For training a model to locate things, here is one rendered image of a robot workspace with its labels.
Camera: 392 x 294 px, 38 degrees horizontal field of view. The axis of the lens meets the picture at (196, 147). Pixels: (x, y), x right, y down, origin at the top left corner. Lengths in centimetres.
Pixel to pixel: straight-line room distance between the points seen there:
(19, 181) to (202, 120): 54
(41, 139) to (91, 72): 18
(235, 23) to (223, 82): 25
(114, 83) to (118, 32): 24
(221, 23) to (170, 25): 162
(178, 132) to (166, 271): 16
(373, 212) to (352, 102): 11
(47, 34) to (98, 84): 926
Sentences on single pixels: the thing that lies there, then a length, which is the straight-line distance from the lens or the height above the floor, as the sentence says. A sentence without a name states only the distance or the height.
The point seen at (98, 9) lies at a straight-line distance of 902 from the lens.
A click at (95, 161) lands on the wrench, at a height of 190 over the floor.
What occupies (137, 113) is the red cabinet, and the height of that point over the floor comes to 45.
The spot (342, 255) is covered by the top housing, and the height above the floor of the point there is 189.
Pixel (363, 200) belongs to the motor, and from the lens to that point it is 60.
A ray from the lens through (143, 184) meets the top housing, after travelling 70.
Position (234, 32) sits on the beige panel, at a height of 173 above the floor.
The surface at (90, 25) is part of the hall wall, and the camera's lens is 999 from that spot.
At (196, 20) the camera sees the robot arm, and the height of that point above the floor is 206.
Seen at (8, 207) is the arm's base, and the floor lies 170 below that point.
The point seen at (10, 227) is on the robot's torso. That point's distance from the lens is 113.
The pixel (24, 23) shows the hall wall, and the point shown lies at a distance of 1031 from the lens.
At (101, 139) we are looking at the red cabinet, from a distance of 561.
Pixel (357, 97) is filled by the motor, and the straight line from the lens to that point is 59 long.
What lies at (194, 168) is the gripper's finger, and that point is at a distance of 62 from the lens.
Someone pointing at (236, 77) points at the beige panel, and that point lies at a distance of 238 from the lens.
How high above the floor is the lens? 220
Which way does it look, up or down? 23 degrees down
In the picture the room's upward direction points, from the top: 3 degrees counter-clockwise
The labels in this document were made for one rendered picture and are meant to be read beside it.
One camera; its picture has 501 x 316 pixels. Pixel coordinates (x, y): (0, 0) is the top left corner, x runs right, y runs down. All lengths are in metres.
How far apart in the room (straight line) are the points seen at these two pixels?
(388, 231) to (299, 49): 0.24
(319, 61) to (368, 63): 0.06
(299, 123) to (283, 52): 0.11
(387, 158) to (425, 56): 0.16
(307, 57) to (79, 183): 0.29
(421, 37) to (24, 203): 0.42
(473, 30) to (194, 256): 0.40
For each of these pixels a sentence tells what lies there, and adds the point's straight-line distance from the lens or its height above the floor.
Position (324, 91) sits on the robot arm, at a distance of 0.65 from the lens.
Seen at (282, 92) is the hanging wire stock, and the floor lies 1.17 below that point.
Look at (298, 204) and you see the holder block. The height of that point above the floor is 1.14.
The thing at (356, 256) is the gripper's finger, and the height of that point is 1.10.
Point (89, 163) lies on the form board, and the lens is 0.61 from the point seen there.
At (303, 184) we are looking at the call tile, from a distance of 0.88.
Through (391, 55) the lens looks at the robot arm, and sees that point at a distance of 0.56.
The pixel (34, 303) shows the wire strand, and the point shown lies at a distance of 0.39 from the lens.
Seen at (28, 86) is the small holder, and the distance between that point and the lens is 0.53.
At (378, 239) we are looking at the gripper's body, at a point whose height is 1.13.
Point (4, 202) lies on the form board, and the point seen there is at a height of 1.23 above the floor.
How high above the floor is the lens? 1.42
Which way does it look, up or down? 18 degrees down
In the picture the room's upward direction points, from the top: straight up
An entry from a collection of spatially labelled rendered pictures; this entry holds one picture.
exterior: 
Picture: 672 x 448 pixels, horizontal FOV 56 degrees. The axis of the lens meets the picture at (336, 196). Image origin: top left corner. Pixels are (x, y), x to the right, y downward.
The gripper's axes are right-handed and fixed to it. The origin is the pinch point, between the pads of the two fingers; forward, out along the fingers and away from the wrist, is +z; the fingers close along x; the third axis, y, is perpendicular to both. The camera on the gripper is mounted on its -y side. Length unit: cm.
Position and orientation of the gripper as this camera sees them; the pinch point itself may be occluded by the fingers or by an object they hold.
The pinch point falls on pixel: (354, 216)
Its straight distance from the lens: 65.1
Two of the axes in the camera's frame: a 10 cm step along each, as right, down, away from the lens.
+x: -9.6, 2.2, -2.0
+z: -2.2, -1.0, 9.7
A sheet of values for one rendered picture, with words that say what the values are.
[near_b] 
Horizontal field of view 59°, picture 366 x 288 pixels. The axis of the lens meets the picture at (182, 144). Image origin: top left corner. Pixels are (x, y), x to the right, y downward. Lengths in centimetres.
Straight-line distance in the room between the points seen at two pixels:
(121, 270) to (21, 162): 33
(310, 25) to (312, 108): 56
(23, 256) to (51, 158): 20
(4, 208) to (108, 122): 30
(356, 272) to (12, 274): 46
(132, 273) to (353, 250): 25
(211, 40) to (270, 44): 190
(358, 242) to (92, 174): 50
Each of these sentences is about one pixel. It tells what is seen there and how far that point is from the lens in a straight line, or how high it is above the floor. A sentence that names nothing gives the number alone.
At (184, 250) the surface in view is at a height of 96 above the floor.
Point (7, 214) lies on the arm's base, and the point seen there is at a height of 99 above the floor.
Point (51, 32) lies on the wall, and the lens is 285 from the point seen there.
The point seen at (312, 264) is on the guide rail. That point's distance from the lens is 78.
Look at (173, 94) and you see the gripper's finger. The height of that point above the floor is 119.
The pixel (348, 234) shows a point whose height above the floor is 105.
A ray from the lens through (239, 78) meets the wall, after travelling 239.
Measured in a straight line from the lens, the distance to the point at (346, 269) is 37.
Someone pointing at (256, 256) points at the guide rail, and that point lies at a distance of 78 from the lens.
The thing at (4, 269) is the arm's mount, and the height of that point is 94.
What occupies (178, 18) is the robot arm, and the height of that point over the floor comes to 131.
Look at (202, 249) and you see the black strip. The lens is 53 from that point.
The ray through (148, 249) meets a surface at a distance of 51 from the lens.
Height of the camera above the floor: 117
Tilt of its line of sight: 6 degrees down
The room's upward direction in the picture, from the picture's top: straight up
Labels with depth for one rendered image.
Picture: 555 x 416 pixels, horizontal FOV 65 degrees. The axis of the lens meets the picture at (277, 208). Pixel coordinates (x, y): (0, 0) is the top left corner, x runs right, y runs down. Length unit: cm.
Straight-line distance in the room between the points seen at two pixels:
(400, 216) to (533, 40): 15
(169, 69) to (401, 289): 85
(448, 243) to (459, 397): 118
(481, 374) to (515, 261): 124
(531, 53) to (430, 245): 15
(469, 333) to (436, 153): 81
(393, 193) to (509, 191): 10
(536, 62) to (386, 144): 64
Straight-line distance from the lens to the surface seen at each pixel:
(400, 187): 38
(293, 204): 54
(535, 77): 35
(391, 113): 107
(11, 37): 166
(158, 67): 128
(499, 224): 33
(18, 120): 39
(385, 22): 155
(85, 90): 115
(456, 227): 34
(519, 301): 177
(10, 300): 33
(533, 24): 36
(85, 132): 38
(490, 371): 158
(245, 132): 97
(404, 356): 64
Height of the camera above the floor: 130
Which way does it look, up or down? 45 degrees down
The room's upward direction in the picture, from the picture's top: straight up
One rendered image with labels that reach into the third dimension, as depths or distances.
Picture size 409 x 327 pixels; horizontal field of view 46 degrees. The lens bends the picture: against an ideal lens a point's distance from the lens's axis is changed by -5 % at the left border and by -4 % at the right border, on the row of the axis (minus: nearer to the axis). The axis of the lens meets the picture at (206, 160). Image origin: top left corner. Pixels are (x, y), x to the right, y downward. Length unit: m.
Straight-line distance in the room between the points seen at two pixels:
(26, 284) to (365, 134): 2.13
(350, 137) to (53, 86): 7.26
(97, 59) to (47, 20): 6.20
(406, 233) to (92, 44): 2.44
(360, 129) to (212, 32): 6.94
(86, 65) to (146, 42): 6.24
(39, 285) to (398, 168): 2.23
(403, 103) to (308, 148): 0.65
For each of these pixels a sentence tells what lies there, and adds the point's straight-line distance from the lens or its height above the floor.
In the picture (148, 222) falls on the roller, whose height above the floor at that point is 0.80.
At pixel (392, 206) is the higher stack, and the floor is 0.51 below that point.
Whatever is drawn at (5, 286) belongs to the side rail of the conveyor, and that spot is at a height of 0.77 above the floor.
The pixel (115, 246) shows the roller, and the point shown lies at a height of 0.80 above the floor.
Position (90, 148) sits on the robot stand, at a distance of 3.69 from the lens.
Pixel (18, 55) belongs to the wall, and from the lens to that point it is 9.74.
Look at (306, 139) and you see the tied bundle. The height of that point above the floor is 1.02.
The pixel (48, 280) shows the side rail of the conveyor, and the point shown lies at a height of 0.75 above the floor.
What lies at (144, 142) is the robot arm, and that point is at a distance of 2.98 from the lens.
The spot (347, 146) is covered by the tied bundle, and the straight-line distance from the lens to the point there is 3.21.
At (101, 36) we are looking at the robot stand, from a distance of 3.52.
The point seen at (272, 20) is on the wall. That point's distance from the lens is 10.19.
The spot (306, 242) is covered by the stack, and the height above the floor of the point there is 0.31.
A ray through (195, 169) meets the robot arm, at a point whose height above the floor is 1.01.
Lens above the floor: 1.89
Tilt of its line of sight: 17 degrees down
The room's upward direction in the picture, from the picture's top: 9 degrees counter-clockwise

_____

• **WHAT NEEDS TO BE DONE**: Each line in the records above that contains the word "beige" must be copied.

• **PROBLEM SOLUTION**:
Position (234, 32) sits on the beige panel, at a height of 173 above the floor.
Someone pointing at (236, 77) points at the beige panel, and that point lies at a distance of 238 from the lens.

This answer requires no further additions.